Wildfire Reckoning
In my six years at NFPA, wildfire has been an area that has continually concerned me.
NFPA has been in the wildfire arena for more than two decades, and over that time we’ve seen the problem continue to worsen. We have some great programs, including Firewise USA® and our work with the home ignition zone, but clearly those efforts are not enough.
Frankly, the policymakers often can’t get out of their own way long enough to really consider what needs to happen. When governors refer to wildfires as “climate fires,” I believe they do a disservice to addressing real change that could impact the problem. We may very well be going through a period of warmer and dryer conditions, but attempting to address the impacts of wildfire through a discussion focused solely on climate change is a waste of time. Doing so only means that millions of additional acres will burn before anything substantial shifts in our approach to managing this problem.
We must recognize two facts if we hope to mitigate the devastating effects of wildfires. The first is that wildfires are going to happen, whether they’re caused by nature, people, or the infrastructure of human society. The second is that fire departments will not always be staffed or equipped to save property located in the path of a wildfire.

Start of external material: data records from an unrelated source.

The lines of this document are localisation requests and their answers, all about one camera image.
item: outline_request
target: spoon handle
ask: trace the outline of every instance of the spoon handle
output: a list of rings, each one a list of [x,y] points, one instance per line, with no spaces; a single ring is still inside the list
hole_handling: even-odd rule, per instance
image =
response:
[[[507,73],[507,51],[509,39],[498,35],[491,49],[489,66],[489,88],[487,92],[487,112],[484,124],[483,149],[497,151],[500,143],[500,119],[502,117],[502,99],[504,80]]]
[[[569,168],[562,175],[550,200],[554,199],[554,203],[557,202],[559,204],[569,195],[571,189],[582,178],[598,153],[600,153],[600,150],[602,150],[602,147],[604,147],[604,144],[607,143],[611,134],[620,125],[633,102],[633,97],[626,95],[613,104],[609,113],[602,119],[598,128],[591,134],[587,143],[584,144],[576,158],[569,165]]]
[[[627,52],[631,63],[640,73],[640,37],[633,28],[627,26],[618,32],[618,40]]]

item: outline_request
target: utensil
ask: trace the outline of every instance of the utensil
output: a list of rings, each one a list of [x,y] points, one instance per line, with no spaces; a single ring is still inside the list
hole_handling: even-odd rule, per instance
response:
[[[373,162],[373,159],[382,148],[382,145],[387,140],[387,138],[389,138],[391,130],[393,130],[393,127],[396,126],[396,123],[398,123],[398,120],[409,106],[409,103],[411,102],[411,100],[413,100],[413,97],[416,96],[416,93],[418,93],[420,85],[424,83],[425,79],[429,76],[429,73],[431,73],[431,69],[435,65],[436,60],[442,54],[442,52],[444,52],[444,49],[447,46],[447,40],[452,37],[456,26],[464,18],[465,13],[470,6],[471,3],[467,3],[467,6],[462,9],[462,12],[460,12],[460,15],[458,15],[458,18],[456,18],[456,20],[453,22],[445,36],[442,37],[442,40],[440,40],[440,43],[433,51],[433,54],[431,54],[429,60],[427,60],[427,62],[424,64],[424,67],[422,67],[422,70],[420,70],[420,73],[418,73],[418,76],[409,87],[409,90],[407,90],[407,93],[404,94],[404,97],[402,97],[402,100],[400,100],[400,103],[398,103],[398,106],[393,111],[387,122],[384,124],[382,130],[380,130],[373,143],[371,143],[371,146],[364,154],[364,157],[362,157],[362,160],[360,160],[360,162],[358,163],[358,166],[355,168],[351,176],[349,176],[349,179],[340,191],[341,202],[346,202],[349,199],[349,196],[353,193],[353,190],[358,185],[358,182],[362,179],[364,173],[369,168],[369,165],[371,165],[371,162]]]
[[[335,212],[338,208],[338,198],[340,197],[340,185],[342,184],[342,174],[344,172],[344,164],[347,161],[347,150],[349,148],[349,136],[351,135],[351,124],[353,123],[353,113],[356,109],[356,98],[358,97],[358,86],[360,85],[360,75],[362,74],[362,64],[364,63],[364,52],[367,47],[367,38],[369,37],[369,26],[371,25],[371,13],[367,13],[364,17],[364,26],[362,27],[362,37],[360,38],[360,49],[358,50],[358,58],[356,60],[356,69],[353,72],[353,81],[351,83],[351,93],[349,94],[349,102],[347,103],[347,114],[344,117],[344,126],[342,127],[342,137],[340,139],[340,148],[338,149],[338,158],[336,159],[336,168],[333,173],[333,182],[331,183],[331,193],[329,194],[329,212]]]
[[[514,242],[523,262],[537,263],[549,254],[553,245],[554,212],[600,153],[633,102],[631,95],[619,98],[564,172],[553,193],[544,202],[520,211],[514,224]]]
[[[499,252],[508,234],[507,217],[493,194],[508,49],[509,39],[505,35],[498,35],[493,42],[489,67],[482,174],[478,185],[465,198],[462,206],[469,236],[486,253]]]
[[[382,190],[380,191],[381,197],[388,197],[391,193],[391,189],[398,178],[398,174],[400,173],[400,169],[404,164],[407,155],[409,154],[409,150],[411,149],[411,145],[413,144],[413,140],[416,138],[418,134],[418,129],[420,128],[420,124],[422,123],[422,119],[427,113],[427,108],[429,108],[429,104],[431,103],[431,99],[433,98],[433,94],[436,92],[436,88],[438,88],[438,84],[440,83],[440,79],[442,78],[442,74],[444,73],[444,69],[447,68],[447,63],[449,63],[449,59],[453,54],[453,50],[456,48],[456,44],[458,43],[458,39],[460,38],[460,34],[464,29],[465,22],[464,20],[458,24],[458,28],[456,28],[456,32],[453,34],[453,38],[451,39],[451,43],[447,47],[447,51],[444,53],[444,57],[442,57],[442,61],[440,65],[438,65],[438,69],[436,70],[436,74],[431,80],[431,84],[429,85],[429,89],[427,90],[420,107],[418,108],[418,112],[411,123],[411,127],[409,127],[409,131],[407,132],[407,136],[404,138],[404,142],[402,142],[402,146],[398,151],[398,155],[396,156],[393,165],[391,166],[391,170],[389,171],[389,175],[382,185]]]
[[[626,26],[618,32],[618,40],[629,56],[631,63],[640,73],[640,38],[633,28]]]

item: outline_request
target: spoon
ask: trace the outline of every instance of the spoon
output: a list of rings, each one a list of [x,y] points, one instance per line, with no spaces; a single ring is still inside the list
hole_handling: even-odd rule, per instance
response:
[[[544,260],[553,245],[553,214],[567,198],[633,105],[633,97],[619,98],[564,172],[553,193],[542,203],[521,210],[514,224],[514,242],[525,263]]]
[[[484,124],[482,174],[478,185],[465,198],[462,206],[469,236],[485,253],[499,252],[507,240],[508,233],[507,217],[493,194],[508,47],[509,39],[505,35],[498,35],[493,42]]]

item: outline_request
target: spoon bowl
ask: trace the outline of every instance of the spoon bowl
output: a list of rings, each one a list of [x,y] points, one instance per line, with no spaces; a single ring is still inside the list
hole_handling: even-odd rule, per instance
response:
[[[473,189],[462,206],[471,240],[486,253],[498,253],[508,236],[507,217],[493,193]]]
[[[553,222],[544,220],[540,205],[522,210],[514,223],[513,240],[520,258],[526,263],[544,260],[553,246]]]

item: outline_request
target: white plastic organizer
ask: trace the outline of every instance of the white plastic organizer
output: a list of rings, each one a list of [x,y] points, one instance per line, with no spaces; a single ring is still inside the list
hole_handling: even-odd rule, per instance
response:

Faced with more wildfires that are bigger and increasingly severe, though, we refuse to change our behavior. Communities allow new homes to be built in burned-out areas exactly as they were before they were lost to a wildfire. We continue to see resistance to appropriate forest management practices critical to controlling fuel loads. When we consider wildfire using the principles of the NFPA Fire & Life Safety Ecosystem™, it’s clear that our approach is profoundly flawed. As a result, tragedies still occur.
It doesn’t have to be this way. Homes can be built to better withstand wildfires if we apply the research and standards that inform how and where they are built. But the same special interests that have pushed back on smoke alarms, arc fault circuit interrupters, and home fire sprinklers are now pushing back against better building practices in the wildland/urban interface.
As we enter 2021, you will hear more from NFPA about attacking the wildfire problem comprehensively, including key policy changes that need to be made at the state and local levels. Without driving real change in how and where we build and in how we manage fire-prone lands, we will only see the problem get worse.